Records contained in a dataset
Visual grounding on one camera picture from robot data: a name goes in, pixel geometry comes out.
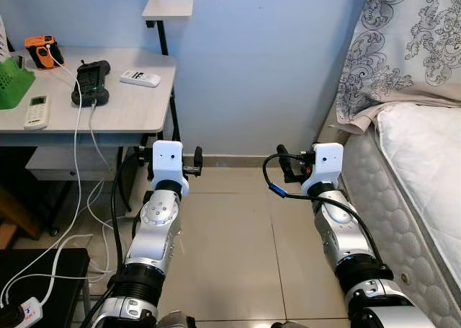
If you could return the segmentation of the grey bedside desk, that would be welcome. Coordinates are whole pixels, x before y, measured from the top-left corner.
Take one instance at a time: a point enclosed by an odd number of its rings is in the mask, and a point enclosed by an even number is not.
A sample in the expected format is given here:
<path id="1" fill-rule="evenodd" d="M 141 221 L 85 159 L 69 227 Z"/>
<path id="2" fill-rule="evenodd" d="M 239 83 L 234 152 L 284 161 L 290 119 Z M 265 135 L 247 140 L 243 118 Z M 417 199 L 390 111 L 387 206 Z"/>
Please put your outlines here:
<path id="1" fill-rule="evenodd" d="M 0 110 L 0 164 L 10 169 L 25 169 L 37 147 L 72 147 L 75 168 L 79 146 L 93 146 L 100 156 L 101 147 L 118 147 L 127 151 L 140 146 L 145 135 L 154 137 L 164 129 L 170 116 L 170 91 L 174 87 L 176 61 L 169 56 L 137 48 L 64 48 L 65 64 L 76 71 L 81 62 L 106 60 L 111 73 L 105 87 L 109 101 L 96 108 L 77 108 L 71 100 L 73 78 L 61 68 L 37 71 L 26 53 L 22 56 L 27 70 L 34 72 L 35 81 L 19 106 Z M 141 87 L 121 83 L 119 77 L 126 70 L 157 74 L 162 78 L 157 87 Z M 50 108 L 48 127 L 42 130 L 24 130 L 25 114 L 30 98 L 46 95 Z M 11 184 L 9 191 L 20 203 L 36 215 L 42 223 L 42 232 L 55 227 L 59 210 L 65 207 L 66 192 L 56 199 L 46 198 L 46 181 L 26 179 L 22 184 Z"/>

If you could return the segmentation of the slim white remote control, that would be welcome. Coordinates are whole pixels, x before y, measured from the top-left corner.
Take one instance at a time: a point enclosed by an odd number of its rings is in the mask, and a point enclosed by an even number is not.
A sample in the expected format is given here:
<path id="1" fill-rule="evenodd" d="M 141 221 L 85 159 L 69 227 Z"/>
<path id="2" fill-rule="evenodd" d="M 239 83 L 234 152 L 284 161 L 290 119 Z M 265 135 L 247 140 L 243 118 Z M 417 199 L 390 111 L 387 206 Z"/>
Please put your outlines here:
<path id="1" fill-rule="evenodd" d="M 138 87 L 157 87 L 162 78 L 157 74 L 151 72 L 126 70 L 120 75 L 119 80 L 121 83 L 138 85 Z"/>

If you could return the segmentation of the grey quilted mattress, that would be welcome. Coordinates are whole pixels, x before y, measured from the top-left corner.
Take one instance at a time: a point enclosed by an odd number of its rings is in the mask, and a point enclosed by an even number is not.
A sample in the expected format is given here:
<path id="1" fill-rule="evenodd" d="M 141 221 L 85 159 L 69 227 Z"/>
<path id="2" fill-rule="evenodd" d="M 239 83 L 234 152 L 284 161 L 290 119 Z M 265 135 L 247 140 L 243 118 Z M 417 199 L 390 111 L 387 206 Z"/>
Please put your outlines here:
<path id="1" fill-rule="evenodd" d="M 459 210 L 412 196 L 391 158 L 375 130 L 350 136 L 343 186 L 400 290 L 436 328 L 461 328 Z"/>

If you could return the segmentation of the grey desk drawer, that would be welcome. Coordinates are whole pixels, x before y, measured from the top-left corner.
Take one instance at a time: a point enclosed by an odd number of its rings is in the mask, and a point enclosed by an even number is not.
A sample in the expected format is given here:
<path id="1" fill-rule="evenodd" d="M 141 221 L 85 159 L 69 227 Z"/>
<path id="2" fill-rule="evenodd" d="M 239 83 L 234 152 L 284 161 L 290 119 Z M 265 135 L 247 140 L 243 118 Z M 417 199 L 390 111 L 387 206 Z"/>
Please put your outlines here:
<path id="1" fill-rule="evenodd" d="M 102 156 L 93 146 L 79 146 L 79 176 L 82 181 L 112 179 L 115 173 L 117 147 L 101 147 Z M 25 169 L 40 181 L 71 181 L 78 179 L 78 170 L 73 165 L 72 147 L 37 147 Z"/>

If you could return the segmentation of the black metal shelf pole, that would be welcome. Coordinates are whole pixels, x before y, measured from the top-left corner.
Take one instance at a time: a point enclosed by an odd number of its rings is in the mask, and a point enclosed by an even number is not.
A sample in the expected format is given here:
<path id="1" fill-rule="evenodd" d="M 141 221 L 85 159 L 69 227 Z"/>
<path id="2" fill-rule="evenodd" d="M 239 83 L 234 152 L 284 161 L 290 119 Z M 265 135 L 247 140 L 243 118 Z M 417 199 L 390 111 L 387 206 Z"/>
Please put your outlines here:
<path id="1" fill-rule="evenodd" d="M 165 56 L 170 55 L 168 43 L 166 41 L 166 32 L 164 28 L 164 22 L 162 22 L 161 19 L 156 19 L 156 21 L 147 21 L 146 25 L 148 26 L 148 28 L 154 28 L 154 27 L 157 28 L 158 41 L 159 41 L 159 47 L 161 48 L 161 54 Z M 171 141 L 181 141 L 181 133 L 180 133 L 180 126 L 178 124 L 174 89 L 171 89 L 170 91 L 169 110 L 170 110 L 170 121 L 172 124 L 172 127 L 171 127 L 172 134 L 171 134 L 170 140 Z"/>

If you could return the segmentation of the black charging dock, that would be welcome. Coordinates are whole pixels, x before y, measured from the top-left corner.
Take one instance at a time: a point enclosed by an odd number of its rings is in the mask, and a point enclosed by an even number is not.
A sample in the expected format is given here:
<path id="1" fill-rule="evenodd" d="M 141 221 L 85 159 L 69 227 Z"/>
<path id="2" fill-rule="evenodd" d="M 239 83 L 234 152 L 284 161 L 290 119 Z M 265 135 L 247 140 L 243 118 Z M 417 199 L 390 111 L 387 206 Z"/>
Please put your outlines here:
<path id="1" fill-rule="evenodd" d="M 79 107 L 105 106 L 109 101 L 105 79 L 110 72 L 111 65 L 106 60 L 81 62 L 71 94 L 72 103 Z"/>

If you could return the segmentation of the small white shelf board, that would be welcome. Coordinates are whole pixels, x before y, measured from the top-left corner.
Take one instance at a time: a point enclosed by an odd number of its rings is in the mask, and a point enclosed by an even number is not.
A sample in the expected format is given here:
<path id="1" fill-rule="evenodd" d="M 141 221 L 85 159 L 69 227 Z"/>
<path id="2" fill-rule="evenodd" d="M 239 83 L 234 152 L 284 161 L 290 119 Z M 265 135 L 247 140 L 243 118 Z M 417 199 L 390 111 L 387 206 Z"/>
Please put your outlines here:
<path id="1" fill-rule="evenodd" d="M 142 12 L 145 21 L 167 21 L 193 15 L 194 0 L 149 0 Z"/>

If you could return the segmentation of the black low stool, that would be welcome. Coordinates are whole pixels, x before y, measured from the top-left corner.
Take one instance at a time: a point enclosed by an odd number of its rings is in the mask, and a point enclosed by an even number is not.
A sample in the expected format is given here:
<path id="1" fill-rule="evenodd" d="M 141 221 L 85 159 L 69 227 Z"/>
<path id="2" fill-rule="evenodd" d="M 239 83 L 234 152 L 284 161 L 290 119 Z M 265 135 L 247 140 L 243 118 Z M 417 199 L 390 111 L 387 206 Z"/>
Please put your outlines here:
<path id="1" fill-rule="evenodd" d="M 23 275 L 11 285 L 9 299 L 19 305 L 29 298 L 38 301 L 49 289 L 49 274 L 55 261 L 55 250 L 36 260 L 43 249 L 0 250 L 0 289 L 19 271 L 26 267 Z M 83 304 L 88 275 L 89 253 L 83 248 L 63 249 L 58 258 L 52 292 L 42 308 L 42 318 L 30 328 L 72 328 L 73 322 L 81 321 L 89 307 Z"/>

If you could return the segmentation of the white air conditioner remote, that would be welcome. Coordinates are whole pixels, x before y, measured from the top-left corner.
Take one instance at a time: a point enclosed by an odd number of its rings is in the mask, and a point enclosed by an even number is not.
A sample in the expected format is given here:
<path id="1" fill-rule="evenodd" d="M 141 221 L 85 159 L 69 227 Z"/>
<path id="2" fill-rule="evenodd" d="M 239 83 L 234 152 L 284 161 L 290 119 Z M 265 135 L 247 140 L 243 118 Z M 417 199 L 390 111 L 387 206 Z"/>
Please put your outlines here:
<path id="1" fill-rule="evenodd" d="M 42 130 L 48 127 L 50 108 L 46 95 L 30 98 L 25 114 L 24 130 Z"/>

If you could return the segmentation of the grey floral patterned pillow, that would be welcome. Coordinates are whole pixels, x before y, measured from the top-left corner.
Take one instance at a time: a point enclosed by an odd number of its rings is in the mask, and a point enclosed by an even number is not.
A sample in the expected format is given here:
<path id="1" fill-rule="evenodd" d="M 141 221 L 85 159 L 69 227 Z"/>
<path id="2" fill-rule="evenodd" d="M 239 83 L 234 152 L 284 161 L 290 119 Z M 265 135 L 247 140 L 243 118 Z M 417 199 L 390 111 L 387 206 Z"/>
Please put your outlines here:
<path id="1" fill-rule="evenodd" d="M 385 106 L 461 104 L 461 0 L 366 0 L 337 84 L 336 126 L 364 133 Z"/>

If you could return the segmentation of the brown wooden furniture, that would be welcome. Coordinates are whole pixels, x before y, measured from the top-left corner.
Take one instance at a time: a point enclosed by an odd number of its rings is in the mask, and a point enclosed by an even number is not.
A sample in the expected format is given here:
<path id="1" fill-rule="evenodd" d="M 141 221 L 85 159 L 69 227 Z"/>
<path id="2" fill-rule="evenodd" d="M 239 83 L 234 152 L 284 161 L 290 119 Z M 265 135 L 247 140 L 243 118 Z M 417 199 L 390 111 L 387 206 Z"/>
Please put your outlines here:
<path id="1" fill-rule="evenodd" d="M 18 199 L 0 187 L 0 249 L 11 248 L 19 232 L 38 240 L 42 223 Z"/>

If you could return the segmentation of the orange black charger device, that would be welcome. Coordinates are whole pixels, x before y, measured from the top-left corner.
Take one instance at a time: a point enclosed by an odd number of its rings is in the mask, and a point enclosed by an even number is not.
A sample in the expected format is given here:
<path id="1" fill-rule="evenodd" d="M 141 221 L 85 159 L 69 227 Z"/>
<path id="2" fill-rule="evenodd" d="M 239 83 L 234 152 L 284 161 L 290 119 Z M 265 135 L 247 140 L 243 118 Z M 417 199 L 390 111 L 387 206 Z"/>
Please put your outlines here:
<path id="1" fill-rule="evenodd" d="M 65 63 L 65 58 L 53 35 L 28 37 L 25 39 L 24 47 L 29 51 L 37 70 L 53 70 Z"/>

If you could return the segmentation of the green plastic basket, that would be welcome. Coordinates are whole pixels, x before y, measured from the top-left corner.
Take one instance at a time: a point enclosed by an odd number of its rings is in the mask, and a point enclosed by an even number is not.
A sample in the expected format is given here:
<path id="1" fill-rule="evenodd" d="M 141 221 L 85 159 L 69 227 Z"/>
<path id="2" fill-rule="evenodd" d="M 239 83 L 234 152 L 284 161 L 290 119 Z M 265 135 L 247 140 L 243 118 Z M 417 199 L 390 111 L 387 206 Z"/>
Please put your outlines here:
<path id="1" fill-rule="evenodd" d="M 0 110 L 13 110 L 35 81 L 24 61 L 22 56 L 14 56 L 0 62 Z"/>

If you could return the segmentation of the white power strip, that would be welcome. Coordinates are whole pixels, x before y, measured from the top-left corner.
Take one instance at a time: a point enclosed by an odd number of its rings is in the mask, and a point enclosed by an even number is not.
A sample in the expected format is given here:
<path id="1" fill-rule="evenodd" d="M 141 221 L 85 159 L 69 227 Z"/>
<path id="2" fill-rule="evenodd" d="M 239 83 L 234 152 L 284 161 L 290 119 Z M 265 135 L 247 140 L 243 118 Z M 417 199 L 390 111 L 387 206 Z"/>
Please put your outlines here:
<path id="1" fill-rule="evenodd" d="M 32 328 L 42 318 L 42 303 L 35 296 L 0 308 L 0 328 Z"/>

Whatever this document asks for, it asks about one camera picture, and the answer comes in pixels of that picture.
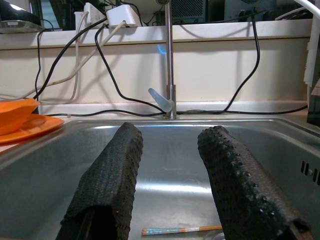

Exercise description »
Here the output must be the lines above from the line with "If you could return the segmentation of the black metal" to the line with "If you could return the segmentation of the small", both included, duplicated word for word and nothing else.

Task solution »
If you could return the segmentation of the black metal shelf pole, that would be welcome. Coordinates are whole pixels, x before y, measured from the top-left corner.
Take one instance at a time: a point enclosed by an odd number of its rings is in the mask, and a point enclosed by an even number is not.
A sample in the expected format is given here:
<path id="1" fill-rule="evenodd" d="M 141 221 L 85 159 L 69 227 Z"/>
<path id="2" fill-rule="evenodd" d="M 239 83 L 234 152 L 284 161 L 290 119 Z M 265 135 L 247 140 L 243 118 Z M 417 199 L 390 111 L 387 206 Z"/>
Please put your outlines here:
<path id="1" fill-rule="evenodd" d="M 165 56 L 170 55 L 168 43 L 166 41 L 166 32 L 164 28 L 164 22 L 162 22 L 161 19 L 156 19 L 156 21 L 147 21 L 146 25 L 148 26 L 148 28 L 154 28 L 154 27 L 157 28 L 158 41 L 159 41 L 159 47 L 161 48 L 161 54 Z M 171 141 L 181 141 L 181 133 L 180 133 L 180 126 L 178 124 L 174 89 L 171 89 L 170 91 L 169 110 L 170 110 L 170 121 L 172 124 L 172 127 L 171 127 L 172 134 L 171 134 L 170 140 Z"/>

If you could return the segmentation of the black charging dock, that would be welcome. Coordinates are whole pixels, x before y, measured from the top-left corner.
Take one instance at a time: a point enclosed by an odd number of its rings is in the mask, and a point enclosed by an even number is not.
A sample in the expected format is given here:
<path id="1" fill-rule="evenodd" d="M 141 221 L 85 159 L 69 227 Z"/>
<path id="2" fill-rule="evenodd" d="M 239 83 L 234 152 L 284 161 L 290 119 Z M 265 135 L 247 140 L 243 118 Z M 417 199 L 390 111 L 387 206 Z"/>
Please put your outlines here:
<path id="1" fill-rule="evenodd" d="M 79 107 L 105 106 L 109 101 L 105 79 L 110 72 L 111 65 L 106 60 L 81 62 L 71 94 L 72 103 Z"/>

If you could return the segmentation of the small white shelf board, that would be welcome. Coordinates are whole pixels, x before y, measured from the top-left corner.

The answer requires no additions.